__ASSIGNED TASK__
Answer with a single number: how many lines in the listing below include "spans"?

__DATA RECORDS__
::::::::

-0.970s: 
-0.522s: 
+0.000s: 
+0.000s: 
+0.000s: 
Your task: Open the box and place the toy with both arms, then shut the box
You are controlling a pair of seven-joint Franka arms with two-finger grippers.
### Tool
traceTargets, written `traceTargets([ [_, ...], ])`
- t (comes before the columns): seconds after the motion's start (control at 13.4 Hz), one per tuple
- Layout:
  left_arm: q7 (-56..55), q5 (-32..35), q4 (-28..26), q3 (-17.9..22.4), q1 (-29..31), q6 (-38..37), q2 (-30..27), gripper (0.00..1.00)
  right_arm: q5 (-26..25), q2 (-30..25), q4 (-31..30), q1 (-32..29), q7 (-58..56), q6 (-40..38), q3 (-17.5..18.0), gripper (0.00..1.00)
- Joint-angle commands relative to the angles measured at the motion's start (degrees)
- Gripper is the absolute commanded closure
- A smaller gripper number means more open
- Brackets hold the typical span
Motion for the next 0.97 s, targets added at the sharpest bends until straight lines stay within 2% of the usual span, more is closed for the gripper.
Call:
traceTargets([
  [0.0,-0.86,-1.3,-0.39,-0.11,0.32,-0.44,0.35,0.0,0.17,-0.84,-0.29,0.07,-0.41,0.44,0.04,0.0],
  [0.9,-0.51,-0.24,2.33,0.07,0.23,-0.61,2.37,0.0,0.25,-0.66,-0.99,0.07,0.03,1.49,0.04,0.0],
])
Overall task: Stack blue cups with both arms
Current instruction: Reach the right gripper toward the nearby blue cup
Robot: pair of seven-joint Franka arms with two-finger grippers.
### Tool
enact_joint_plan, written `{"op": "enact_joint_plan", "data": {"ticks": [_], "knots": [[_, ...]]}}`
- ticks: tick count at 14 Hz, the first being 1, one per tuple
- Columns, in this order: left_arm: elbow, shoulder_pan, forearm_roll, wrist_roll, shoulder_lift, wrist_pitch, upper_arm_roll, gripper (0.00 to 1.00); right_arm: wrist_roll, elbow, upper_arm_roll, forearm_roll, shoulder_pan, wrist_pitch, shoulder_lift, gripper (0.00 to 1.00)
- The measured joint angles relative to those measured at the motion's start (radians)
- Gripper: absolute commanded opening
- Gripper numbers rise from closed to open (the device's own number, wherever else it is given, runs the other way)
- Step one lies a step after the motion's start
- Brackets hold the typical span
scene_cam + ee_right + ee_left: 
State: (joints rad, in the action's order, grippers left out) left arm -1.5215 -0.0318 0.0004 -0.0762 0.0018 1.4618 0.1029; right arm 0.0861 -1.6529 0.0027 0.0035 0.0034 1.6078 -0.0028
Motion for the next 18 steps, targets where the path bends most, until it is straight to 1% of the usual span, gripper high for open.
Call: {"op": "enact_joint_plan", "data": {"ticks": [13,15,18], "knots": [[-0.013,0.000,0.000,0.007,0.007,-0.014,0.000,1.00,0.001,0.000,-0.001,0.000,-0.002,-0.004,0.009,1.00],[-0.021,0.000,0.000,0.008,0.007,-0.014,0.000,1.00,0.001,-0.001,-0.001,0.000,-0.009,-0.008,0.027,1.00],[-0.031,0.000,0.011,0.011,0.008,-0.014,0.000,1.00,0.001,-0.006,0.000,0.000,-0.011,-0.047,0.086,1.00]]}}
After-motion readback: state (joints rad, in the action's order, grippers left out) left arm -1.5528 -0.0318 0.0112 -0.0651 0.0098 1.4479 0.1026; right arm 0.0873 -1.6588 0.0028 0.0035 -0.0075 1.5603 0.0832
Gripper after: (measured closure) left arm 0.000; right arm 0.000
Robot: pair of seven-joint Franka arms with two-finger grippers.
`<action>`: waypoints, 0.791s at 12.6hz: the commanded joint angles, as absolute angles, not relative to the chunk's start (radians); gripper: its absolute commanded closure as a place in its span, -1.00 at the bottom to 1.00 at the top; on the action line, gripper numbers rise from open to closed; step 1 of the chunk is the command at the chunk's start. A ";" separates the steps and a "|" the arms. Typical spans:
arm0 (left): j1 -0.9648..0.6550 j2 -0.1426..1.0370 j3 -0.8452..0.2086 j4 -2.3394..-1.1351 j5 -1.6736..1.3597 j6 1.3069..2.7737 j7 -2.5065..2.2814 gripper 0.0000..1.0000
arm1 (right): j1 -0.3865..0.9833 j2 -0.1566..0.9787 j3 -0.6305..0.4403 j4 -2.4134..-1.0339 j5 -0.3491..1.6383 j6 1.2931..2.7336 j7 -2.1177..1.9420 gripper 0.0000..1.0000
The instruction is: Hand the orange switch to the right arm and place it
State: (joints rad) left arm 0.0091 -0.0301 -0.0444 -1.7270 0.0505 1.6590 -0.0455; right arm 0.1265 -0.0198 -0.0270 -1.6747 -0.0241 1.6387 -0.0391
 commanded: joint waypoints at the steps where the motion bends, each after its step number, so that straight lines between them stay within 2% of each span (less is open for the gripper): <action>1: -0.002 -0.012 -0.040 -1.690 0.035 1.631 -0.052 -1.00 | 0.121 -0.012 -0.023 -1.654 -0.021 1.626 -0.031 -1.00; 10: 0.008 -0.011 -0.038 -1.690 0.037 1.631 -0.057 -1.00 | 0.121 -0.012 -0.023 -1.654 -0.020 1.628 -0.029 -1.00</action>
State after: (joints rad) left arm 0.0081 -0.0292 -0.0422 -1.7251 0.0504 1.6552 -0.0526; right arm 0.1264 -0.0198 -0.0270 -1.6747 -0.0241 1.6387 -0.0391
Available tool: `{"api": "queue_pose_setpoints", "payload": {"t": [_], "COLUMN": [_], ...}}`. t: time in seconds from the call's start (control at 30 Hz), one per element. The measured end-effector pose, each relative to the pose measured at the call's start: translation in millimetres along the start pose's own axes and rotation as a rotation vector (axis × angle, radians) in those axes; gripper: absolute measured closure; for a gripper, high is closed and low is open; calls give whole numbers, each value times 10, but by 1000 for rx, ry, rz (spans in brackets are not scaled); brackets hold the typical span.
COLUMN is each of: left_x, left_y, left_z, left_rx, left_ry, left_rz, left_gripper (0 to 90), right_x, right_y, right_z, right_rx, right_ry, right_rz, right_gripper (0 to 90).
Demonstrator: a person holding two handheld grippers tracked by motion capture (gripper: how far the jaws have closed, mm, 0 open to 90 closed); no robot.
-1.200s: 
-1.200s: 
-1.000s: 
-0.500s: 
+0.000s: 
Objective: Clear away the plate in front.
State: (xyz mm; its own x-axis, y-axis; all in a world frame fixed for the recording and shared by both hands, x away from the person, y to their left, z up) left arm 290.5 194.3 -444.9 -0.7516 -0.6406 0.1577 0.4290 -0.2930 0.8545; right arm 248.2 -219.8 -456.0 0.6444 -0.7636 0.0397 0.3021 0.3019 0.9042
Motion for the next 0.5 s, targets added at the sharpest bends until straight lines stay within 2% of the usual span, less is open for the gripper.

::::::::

__ANSWER SECTION__
2